- _Data extracts_:
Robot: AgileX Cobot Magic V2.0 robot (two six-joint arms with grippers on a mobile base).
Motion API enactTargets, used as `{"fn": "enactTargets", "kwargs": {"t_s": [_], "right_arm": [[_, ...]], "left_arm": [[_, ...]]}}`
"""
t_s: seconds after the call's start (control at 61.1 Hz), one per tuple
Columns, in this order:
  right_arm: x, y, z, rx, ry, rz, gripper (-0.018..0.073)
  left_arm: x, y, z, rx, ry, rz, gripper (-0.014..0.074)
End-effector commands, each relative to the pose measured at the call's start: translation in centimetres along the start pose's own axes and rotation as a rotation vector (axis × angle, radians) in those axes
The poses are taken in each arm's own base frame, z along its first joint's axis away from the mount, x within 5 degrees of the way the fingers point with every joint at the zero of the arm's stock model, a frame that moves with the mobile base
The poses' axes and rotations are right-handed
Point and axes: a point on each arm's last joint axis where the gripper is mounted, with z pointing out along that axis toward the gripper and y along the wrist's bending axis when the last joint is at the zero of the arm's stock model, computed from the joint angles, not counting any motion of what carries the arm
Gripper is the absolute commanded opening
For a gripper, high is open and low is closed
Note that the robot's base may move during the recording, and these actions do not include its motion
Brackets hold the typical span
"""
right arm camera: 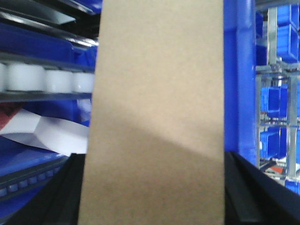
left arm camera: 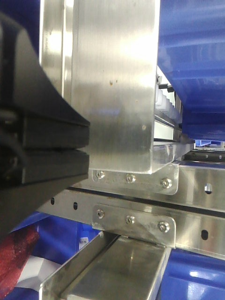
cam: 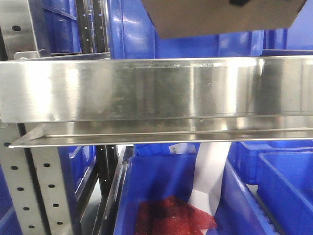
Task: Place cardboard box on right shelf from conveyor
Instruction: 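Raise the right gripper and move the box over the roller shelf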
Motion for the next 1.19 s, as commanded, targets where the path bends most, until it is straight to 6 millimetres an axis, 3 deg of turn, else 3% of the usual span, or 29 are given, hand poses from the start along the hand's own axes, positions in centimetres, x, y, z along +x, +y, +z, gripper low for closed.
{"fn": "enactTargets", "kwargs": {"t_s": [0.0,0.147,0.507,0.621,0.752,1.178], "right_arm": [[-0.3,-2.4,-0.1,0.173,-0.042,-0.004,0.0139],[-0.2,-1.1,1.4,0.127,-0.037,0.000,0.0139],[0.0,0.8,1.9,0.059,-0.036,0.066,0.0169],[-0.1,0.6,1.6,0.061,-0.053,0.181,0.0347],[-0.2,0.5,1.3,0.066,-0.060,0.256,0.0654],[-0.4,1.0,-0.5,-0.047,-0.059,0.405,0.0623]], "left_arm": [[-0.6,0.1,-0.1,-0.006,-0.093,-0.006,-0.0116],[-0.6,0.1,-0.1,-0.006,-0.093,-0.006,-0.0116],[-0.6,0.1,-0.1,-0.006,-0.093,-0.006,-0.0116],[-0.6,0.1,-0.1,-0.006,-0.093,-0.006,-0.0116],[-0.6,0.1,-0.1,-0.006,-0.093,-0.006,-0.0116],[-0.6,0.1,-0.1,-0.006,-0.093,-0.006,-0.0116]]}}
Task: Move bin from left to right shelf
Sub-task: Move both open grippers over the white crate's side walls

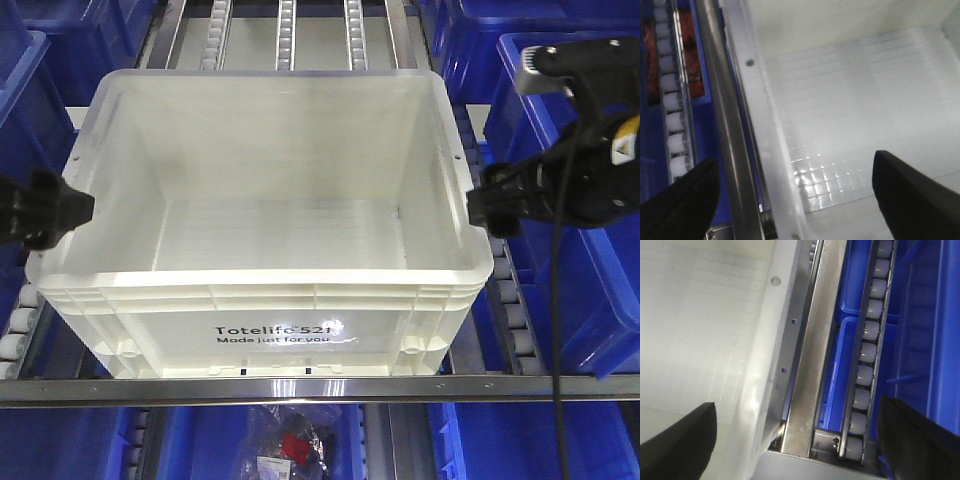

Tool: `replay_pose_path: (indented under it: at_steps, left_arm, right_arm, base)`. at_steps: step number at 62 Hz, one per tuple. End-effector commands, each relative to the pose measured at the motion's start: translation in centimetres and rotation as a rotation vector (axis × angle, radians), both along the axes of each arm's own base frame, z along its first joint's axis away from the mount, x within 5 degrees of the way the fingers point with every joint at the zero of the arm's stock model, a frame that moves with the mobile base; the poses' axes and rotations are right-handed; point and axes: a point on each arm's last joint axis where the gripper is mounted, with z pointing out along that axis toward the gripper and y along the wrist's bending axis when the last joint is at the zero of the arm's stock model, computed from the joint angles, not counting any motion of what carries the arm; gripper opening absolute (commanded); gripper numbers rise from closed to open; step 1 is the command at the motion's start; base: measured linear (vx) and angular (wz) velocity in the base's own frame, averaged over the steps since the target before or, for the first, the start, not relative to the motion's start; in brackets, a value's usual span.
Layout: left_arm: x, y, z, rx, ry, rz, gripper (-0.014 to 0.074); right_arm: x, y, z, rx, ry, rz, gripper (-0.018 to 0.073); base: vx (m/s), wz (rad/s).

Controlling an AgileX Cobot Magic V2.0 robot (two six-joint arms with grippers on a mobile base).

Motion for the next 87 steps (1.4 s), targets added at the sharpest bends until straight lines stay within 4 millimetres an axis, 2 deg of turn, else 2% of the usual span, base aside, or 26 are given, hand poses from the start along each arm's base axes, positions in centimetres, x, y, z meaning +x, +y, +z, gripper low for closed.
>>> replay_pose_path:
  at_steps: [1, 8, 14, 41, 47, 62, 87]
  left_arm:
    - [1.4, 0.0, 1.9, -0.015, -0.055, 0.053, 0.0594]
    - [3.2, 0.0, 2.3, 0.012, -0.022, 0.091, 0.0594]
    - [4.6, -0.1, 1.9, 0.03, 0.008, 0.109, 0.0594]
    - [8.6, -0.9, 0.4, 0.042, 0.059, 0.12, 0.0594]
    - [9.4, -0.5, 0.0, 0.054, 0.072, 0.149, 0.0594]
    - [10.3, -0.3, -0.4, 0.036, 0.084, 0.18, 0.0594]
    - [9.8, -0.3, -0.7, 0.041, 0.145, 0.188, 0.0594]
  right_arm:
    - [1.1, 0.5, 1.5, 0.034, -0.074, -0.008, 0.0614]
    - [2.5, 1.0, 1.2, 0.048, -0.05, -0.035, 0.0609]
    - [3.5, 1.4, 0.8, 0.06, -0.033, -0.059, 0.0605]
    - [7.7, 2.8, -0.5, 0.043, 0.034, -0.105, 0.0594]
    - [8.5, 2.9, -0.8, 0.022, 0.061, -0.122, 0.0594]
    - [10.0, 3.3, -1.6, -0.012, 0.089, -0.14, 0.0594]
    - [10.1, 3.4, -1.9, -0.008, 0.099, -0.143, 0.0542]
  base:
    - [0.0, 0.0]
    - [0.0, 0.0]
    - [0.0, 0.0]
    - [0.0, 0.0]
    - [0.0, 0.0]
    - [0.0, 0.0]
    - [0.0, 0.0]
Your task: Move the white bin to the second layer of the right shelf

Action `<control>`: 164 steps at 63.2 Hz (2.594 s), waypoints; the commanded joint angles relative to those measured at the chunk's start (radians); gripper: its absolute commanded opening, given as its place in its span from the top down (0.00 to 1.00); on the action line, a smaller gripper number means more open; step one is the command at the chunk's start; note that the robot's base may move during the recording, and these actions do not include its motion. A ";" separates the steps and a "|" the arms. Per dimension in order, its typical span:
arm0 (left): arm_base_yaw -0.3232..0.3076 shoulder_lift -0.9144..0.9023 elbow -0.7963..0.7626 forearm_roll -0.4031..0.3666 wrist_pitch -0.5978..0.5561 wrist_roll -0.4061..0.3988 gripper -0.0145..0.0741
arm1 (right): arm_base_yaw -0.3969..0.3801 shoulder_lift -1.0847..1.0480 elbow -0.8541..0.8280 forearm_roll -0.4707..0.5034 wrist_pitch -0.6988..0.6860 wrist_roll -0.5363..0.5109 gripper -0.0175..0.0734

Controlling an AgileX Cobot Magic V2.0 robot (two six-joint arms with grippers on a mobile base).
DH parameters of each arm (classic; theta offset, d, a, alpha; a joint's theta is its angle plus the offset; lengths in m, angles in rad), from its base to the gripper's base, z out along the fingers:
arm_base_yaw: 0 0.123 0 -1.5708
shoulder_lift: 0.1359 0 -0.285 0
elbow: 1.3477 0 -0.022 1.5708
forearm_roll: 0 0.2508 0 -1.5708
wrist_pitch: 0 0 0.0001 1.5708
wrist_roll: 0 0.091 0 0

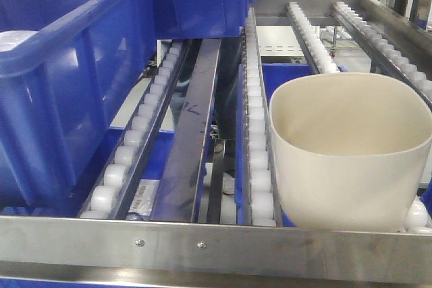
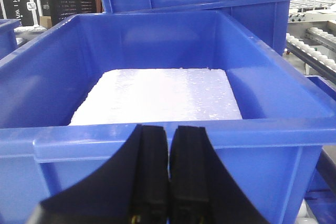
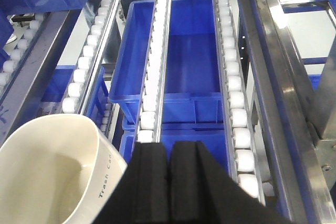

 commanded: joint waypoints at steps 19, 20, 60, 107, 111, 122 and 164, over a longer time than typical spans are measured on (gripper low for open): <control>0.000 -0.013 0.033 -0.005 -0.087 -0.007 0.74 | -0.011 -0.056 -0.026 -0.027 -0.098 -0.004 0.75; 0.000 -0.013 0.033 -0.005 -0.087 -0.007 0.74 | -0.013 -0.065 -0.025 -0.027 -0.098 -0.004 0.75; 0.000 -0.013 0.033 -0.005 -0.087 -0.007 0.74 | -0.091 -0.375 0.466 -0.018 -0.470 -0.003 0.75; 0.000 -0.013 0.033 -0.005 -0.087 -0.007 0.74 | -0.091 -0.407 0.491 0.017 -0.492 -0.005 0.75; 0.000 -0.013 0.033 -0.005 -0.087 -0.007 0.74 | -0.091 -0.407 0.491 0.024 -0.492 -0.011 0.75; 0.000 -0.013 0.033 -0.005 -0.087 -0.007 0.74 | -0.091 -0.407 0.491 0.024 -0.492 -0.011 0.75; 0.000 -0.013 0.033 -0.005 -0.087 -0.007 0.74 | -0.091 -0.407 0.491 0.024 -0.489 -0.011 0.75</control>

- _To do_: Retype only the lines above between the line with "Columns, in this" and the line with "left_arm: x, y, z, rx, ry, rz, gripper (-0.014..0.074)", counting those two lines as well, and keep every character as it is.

- _Response to the exercise_:
Columns, in this order:
  right_arm: x, y, z, rx, ry, rz, gripper (-0.018..0.073)
  left_arm: x, y, z, rx, ry, rz, gripper (-0.014..0.074)

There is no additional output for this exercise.